YOUR INSTRUCTIONS = Lines to restate from the data below: from the one containing "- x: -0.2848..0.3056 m" to the one containing "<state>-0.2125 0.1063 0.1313", both included. Give them again exactly, and only them.

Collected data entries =
┌──
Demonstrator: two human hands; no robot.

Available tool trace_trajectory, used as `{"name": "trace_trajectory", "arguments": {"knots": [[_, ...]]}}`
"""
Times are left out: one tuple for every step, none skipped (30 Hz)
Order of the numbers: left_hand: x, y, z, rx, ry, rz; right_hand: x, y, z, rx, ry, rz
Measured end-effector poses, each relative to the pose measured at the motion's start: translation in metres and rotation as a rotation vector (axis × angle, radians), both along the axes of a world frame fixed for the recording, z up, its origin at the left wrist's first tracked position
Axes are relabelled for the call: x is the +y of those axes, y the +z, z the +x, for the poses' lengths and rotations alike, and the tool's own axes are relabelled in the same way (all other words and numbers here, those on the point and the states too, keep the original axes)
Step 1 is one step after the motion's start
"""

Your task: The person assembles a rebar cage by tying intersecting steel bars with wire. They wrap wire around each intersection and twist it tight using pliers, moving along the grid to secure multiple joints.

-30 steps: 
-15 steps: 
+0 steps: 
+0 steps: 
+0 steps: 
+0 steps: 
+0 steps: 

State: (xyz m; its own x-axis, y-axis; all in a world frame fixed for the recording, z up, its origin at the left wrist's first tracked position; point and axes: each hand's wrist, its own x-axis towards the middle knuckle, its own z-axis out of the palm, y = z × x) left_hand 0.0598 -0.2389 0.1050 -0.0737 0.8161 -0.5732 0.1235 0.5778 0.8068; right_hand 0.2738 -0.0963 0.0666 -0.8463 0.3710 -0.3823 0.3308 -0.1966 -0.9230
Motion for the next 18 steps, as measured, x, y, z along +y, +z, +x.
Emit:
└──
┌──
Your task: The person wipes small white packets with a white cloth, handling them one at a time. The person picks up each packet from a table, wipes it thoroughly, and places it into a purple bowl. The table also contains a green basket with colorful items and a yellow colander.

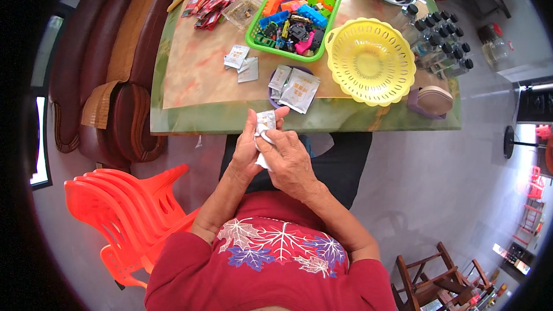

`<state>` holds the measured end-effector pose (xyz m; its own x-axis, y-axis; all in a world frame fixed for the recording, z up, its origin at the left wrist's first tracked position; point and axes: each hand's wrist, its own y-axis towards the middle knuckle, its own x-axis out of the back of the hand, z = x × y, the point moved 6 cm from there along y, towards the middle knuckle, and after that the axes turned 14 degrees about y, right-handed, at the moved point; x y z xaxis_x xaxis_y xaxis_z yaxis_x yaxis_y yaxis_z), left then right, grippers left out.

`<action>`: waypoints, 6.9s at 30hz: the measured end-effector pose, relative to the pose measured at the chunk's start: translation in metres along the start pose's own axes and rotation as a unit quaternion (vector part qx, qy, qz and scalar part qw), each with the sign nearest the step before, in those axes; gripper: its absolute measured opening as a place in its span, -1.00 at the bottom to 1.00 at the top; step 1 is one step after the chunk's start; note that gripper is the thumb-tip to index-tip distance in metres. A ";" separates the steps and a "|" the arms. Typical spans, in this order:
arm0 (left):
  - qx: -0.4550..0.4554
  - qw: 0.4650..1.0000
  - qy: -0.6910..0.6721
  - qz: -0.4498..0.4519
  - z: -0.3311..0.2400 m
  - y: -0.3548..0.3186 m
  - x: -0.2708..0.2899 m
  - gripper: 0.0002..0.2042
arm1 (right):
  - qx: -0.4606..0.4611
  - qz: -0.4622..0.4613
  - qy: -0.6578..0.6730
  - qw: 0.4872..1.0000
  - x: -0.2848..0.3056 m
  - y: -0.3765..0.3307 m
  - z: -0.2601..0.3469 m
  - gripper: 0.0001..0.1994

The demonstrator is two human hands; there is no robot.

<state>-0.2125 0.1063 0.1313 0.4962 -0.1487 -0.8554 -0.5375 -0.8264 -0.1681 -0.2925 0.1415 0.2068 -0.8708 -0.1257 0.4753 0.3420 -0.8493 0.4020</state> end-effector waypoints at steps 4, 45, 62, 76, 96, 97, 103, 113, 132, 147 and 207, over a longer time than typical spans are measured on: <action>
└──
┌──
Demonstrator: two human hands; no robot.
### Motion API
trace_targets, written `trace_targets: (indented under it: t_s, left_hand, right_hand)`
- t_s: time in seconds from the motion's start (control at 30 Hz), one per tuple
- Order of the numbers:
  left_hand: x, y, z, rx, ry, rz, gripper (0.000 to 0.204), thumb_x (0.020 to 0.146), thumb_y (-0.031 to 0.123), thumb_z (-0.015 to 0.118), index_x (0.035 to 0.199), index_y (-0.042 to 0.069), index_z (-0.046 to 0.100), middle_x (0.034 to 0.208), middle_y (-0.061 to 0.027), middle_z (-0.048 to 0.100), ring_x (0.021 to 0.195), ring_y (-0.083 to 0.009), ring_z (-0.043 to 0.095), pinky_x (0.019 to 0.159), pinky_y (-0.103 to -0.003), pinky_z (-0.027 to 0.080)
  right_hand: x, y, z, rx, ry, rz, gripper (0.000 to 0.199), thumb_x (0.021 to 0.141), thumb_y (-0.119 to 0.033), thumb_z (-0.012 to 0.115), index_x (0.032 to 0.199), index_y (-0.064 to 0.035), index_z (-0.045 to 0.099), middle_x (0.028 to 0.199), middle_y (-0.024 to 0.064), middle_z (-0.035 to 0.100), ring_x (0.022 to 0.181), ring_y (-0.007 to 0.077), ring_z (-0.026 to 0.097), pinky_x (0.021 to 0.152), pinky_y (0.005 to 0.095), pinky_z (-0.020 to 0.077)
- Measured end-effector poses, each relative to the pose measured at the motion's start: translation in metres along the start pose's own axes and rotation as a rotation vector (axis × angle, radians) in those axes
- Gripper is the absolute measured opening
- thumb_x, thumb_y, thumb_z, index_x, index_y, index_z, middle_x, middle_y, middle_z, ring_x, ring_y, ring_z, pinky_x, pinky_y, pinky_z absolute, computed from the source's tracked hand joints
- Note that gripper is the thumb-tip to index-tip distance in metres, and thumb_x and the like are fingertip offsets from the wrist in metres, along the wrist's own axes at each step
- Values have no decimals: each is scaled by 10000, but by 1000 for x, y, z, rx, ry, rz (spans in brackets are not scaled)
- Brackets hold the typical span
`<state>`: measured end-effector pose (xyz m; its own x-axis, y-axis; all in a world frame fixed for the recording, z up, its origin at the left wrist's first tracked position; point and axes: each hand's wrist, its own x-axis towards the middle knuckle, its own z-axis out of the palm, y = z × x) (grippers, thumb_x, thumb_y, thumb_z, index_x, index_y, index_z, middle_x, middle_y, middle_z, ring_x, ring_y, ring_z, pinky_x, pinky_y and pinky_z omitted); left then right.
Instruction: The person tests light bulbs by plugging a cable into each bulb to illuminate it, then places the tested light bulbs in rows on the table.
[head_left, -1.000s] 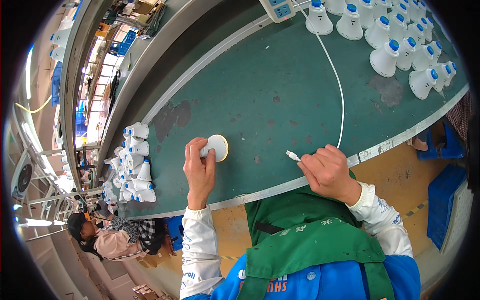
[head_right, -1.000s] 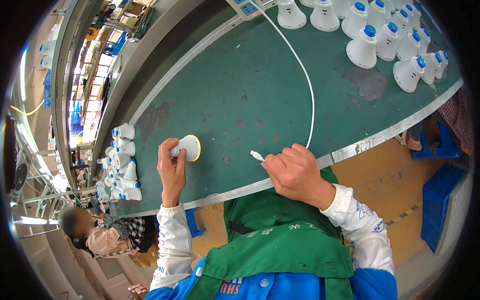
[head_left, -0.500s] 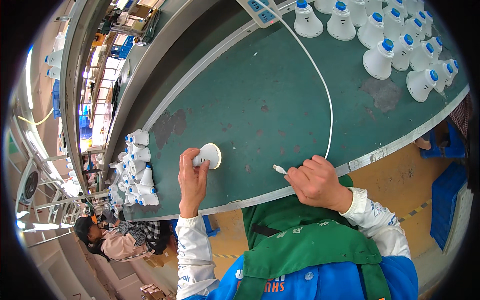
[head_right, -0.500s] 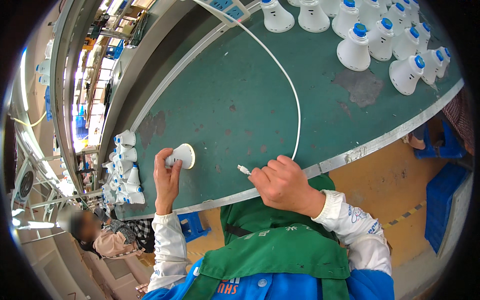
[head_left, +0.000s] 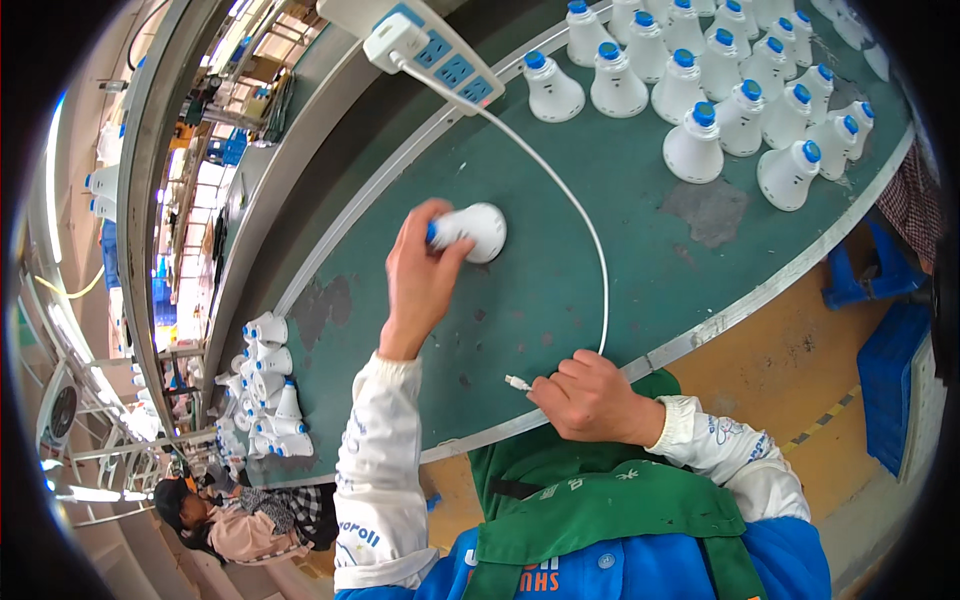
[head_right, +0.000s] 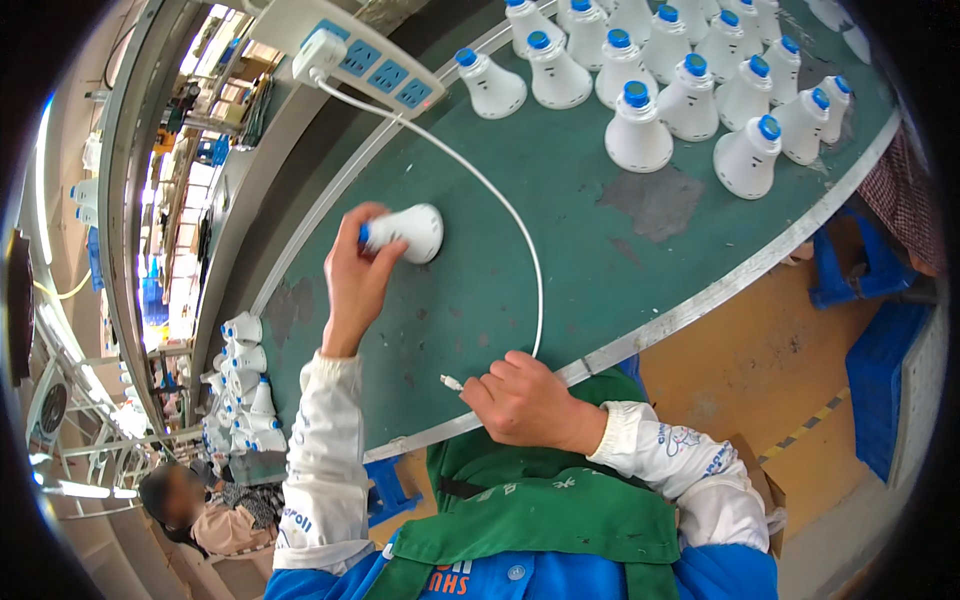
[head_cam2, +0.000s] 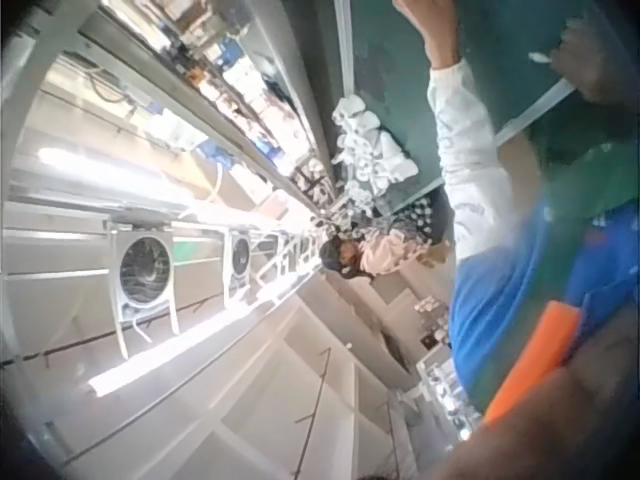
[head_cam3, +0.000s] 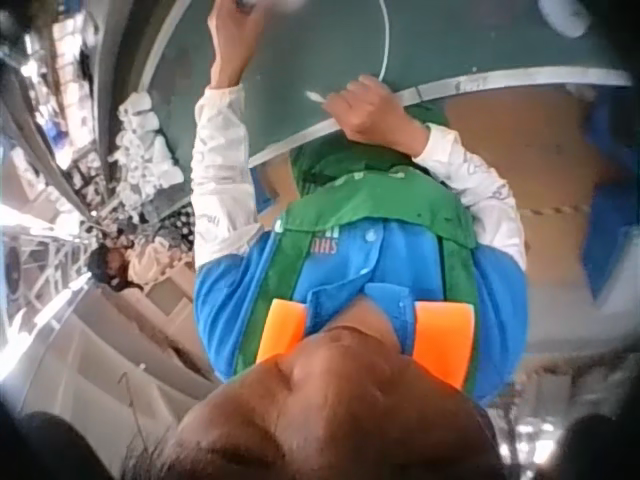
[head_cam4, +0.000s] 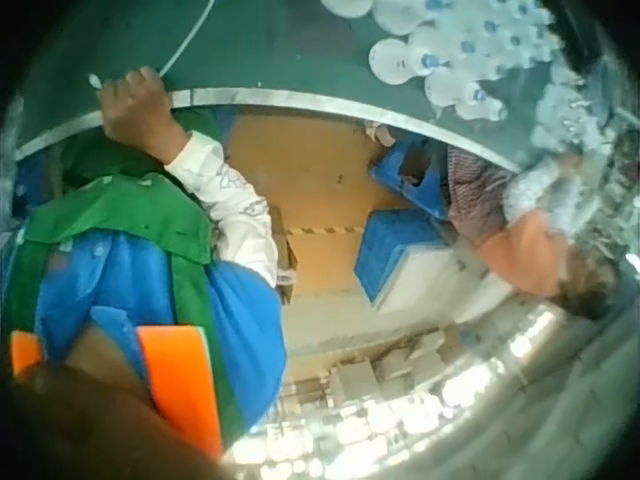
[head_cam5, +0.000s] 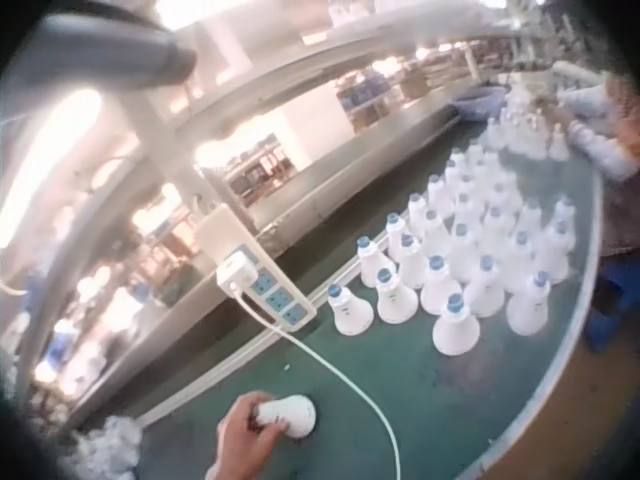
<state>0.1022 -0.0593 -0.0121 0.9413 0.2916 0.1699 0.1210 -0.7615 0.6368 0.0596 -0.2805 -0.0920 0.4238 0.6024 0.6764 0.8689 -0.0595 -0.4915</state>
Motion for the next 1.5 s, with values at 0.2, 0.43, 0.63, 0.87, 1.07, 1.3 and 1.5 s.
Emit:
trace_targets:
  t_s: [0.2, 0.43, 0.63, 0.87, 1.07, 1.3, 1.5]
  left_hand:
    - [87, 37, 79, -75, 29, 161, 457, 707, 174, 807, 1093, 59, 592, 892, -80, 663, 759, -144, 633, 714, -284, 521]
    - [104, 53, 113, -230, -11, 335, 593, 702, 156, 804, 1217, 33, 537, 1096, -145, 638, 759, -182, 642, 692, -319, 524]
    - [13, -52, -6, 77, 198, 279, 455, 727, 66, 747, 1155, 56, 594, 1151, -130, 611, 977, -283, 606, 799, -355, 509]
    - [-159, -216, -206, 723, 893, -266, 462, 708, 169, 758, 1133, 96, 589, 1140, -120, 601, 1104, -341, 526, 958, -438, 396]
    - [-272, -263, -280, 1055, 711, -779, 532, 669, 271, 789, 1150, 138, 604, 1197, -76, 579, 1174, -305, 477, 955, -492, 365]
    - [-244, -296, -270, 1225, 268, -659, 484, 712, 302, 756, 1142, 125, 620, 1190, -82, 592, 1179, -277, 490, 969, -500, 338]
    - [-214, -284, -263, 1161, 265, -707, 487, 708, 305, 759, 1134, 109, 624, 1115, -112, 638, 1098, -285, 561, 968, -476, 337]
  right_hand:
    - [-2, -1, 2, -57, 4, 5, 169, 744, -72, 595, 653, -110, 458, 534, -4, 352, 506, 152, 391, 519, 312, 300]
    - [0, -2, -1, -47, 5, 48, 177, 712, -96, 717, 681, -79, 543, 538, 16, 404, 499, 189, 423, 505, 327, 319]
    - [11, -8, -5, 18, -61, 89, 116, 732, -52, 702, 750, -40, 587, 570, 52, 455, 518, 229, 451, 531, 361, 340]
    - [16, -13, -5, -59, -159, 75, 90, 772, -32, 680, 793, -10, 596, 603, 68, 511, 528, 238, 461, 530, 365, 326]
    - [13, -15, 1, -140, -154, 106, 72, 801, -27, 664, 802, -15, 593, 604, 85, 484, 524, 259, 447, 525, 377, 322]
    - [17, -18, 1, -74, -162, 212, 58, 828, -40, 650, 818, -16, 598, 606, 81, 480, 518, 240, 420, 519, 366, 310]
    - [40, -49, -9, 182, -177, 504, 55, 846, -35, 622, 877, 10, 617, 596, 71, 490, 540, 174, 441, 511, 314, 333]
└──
SOLUTION FOR THIS TASK =
  - x: -0.2848..0.3056 m
  - y: -0.3765..0.3307 m
  - z: -0.2601..0.3469 m
  - gripper: 0.0001..0.1994

The demonstrator is two human hands; there is no robot.

<state>-0.2125 0.1063 0.1313 0.4962 -0.1487 -0.8554 -0.5375 -0.8264 -0.1681 -0.2925 0.1415 0.2068 -0.8708 -0.1257 0.4753 0.3420 -0.8493 0.4020</state> end-effector waypoints at steps 4, 45, 62, 76, 96, 97, 103, 113, 132, 147 and 207, over a longer time than typical spans are measured on: <action>

No additional answer text is required.